Plain-English summary
Court rules §363(m) is not jurisdictional, vacates and remands Second Circuit decision
The Court unanimously held that 11 U.S.C. §363(m) — a provision limiting the effect of certain appeals of bankruptcy sale orders — is not a jurisdictional bar to appellate review. The case was vacated and remanded to the lower courts for further proceedings consistent with that conclusion.
Why this matters
This ruling clarifies that limits in §363(m) do not automatically strip appeals courts of power to hear challenges to bankruptcy sales. Instead, appellate courts can consider defenses like forfeiture or waiver and manage appeals under ordinary procedural rules. That affects the ability of parties to seek review of how bankruptcy sales were approved and the range of procedural tools courts can use when appeals are late or imperfect.
Who may feel it
- Buyers and sellers in bankruptcy sales (creditors and purchasers)

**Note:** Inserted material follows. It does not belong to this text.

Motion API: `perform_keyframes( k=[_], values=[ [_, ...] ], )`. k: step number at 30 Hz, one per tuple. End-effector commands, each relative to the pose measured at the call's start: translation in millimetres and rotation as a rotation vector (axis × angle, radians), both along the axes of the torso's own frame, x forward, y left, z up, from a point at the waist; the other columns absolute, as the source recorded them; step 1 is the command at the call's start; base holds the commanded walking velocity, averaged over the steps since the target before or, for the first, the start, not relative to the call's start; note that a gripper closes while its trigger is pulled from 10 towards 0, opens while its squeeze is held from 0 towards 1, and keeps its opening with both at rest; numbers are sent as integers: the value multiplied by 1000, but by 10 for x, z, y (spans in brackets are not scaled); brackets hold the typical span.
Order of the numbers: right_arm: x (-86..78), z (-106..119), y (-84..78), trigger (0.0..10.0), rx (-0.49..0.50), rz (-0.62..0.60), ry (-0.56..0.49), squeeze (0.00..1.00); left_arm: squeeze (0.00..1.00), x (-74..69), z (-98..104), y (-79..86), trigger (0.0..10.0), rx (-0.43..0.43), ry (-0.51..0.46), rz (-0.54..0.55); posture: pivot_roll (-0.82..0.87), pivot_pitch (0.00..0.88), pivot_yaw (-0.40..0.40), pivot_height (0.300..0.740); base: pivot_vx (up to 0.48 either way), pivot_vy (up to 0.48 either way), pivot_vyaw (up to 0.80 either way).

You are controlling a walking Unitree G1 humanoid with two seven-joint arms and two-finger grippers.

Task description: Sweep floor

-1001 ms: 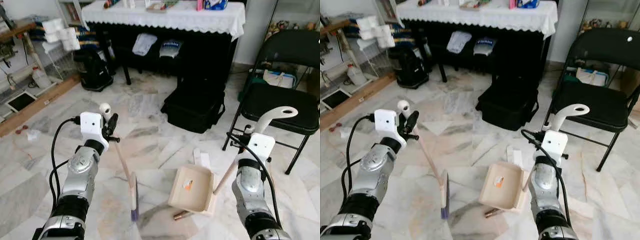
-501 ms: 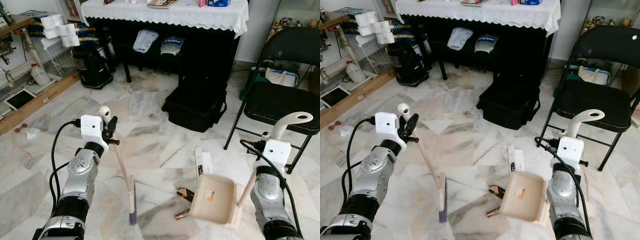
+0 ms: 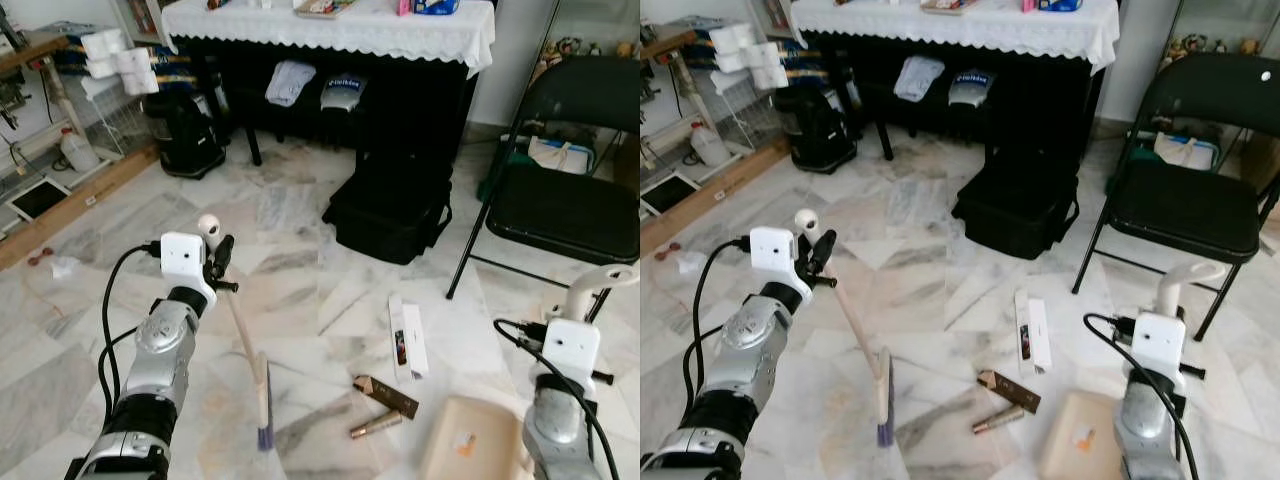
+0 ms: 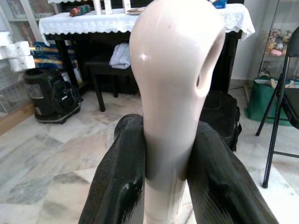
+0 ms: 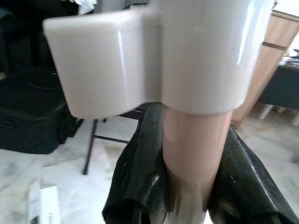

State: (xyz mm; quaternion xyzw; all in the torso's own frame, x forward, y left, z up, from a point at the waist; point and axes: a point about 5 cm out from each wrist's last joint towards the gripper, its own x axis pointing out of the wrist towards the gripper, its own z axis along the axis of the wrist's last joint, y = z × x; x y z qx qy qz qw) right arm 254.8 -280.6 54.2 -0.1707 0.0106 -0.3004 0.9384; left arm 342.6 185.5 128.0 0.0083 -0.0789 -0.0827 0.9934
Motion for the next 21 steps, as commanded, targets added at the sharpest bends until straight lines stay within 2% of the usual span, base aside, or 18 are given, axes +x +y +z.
perform_keyframes(
  k=[1, 9, 13, 17, 21],
  values=[
    [16, 98, -27, 10000, -24, -13, -36, 0, 0, 3, 69, 49, 10000, 14, -39, 15, 2, 74, 88, 740, 0, 0, 0],
    [-8, 25, -4, 10000, -20, -41, -1, 0, 0, 12, 78, 8, 10000, 3, -41, 6, 16, 109, 97, 740, 0, 0, 0],
    [139, 50, 135, 10000, 40, 21, -42, 0, 0, 59, 103, -2, 10000, -18, -35, 5, 25, 122, 105, 740, 0, 0, 0],
    [296, 122, 316, 10000, 60, 105, -80, 0, 0, 93, 128, -31, 10000, -62, -39, -6, 27, 122, 107, 740, 0, 0, 0],
    [372, 103, 419, 10000, 93, 138, -70, 0, 0, 123, 156, -57, 10000, -88, -43, -12, 33, 116, 104, 740, 0, 0, 0]
  ],
)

- Debtors and bankruptcy estate stakeholders
- Appellate and bankruptcy courts
- Lawyers handling bankruptcy sales and appeals
Key questions
- Does §363(m) of the Bankruptcy Code impose a jurisdictional limit on appellate review of unstayed bankruptcy sale orders?
- If §363(m) is not jurisdictional, how should appellate courts treat defenses such as waiver or forfeiture when reviewing bankruptcy sale orders?